Start of The data
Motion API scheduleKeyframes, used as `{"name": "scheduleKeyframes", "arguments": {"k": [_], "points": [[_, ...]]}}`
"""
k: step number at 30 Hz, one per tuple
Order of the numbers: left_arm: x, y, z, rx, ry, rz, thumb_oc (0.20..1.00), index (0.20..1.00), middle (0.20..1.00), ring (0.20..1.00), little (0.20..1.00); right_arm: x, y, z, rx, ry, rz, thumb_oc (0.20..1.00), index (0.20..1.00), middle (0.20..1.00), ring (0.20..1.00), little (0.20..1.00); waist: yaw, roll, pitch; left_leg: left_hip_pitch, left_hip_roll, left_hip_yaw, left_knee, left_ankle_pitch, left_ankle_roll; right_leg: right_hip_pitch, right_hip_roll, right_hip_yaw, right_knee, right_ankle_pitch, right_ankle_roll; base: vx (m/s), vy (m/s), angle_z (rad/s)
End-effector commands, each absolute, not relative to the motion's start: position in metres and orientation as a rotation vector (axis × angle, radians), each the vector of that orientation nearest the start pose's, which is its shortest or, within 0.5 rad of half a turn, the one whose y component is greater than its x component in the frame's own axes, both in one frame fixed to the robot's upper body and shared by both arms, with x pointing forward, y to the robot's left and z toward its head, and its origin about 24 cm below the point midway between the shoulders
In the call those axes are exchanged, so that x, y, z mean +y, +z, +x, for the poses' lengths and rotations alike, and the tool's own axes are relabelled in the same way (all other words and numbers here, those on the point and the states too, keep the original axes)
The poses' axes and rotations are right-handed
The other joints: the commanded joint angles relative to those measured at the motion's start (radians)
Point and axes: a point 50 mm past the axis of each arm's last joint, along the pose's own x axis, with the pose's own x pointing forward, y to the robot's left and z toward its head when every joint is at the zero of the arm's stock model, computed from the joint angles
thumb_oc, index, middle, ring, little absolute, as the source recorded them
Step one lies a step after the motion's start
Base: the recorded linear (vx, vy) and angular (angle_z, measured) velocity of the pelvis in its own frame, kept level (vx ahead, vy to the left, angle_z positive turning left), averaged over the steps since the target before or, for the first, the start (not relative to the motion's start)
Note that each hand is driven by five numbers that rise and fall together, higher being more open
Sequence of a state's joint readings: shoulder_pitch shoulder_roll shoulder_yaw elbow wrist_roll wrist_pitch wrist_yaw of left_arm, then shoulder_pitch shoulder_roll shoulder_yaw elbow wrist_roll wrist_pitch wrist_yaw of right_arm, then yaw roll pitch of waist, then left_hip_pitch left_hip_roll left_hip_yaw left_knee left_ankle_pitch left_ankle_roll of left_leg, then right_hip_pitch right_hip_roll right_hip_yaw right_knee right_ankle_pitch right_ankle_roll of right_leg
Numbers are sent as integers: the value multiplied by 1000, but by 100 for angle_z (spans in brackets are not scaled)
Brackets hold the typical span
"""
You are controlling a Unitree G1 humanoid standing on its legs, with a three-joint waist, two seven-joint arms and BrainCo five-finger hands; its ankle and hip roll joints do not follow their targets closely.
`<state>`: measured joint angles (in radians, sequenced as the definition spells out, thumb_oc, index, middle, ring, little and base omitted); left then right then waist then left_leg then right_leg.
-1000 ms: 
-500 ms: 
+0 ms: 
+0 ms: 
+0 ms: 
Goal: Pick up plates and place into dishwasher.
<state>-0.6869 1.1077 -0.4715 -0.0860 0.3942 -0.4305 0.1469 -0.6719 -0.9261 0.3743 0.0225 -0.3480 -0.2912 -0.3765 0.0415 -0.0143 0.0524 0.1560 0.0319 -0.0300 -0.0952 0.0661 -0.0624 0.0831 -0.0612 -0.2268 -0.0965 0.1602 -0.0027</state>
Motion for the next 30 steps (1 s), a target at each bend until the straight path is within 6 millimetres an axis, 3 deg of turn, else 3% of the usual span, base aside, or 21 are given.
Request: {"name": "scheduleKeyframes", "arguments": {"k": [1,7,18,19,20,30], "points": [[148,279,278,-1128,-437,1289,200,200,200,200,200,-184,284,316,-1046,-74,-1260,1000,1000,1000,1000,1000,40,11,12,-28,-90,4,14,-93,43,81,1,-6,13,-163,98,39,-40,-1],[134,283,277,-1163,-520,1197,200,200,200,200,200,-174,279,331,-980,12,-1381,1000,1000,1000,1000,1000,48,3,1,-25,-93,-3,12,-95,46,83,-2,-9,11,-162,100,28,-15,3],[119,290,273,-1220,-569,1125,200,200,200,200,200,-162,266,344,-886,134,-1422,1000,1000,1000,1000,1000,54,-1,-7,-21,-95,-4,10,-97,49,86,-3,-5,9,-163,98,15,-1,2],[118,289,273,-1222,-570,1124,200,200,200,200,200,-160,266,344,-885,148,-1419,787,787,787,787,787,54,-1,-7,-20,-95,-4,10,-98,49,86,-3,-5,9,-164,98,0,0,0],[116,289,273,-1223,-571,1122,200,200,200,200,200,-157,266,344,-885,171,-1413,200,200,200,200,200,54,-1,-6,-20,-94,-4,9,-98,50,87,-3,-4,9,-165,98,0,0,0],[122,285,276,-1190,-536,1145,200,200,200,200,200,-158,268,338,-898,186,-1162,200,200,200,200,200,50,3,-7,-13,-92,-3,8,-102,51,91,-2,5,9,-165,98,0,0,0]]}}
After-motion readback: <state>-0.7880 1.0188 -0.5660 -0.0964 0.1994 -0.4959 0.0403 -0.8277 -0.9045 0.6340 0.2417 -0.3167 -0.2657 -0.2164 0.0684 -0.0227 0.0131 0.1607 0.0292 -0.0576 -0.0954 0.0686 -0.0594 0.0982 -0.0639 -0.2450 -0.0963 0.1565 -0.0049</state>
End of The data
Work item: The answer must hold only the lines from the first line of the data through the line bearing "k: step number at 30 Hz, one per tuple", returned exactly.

Answer to this problem:
Motion API scheduleKeyframes, used as `{"name": "scheduleKeyframes", "arguments": {"k": [_], "points": [[_, ...]]}}`
"""
k: step number at 30 Hz, one per tuple

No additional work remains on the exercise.